The book is in the main a chronological account of Sprague's life and
involvement in the working class and therefore a chronological account of
the struggle for socialism from the 1940s onwards when the artist joined the
old Communist Party of Great Britain. And one of the main problems with this
book is that Green quotes verbatim from Sprague but on many other
occasions it is difficult to work out whether Sprague or Green is talking.

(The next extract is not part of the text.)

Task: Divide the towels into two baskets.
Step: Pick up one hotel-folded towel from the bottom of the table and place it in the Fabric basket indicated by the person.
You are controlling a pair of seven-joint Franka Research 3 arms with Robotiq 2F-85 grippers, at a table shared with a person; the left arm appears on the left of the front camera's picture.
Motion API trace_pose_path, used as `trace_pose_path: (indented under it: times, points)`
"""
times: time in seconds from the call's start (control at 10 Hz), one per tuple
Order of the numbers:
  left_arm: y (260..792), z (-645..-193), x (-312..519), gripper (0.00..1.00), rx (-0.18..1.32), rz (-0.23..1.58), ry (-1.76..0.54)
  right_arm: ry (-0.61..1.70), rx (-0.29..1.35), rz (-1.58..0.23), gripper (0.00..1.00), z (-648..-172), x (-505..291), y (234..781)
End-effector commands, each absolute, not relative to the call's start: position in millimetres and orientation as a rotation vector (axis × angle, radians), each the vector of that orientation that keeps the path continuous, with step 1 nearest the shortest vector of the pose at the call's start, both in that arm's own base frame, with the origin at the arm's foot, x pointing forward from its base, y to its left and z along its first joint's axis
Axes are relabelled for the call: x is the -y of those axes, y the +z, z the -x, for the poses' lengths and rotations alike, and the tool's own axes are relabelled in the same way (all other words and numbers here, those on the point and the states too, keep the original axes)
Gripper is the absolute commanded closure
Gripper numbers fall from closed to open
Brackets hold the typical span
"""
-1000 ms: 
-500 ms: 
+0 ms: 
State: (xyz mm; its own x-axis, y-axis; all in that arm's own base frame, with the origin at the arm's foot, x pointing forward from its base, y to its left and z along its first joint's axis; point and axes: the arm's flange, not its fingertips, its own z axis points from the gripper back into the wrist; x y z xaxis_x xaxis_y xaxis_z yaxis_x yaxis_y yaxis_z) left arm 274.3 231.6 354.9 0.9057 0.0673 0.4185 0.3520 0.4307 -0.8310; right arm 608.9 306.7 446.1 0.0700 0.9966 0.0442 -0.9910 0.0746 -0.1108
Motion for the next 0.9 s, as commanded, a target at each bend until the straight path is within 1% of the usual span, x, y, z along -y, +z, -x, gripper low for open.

The concluding chapter opens with a quote from Picasso that ends: "No,
painting is not done to decorate apartments. It is an instrument of the war
for attack and defence against the enemy". Though Green summarises the
history of art through the centuries dealing with alienation of the artist
from society as it has evolved he uses it to take another swipe at the
Soviet Union and the Stalin leadership.

Referring to "Socialist Realism- the Soviet model" the author attacks
Stalin for what he claims was the restrictive reign that Stalin forced on
the Soviet artist. "Everything had to adhere to the Party Line", he says. He
grudgingly concedes that "in the former Socialist countries the artist may
have had their freedom restricted in terms of style and content, but they
were given a social purpose.while in the west Western art was at the mercy
of the art market" only to conclude that: "Marxism became a
pseudo-scientific dogma divorced from its profoundly humanist core. It was
this separation that led to the show trials, the suppression of dissent and
the eventual collapse of the system."

judged

Sprague, of course, will be judged by his lifetime's work rather than the
revisionist and nonsensical views of his biographer. The book is profusely
illustrated with 16 pages of colour prints and almost every page has pen and
ink or linocut illustrations from the artist's portfolio.

Though the book costs #25.00 copies can be obtained for #18.00 (post free)
from John Keaveney, 110 Hazelwick Road, Crawley, Sussex RH10 INH.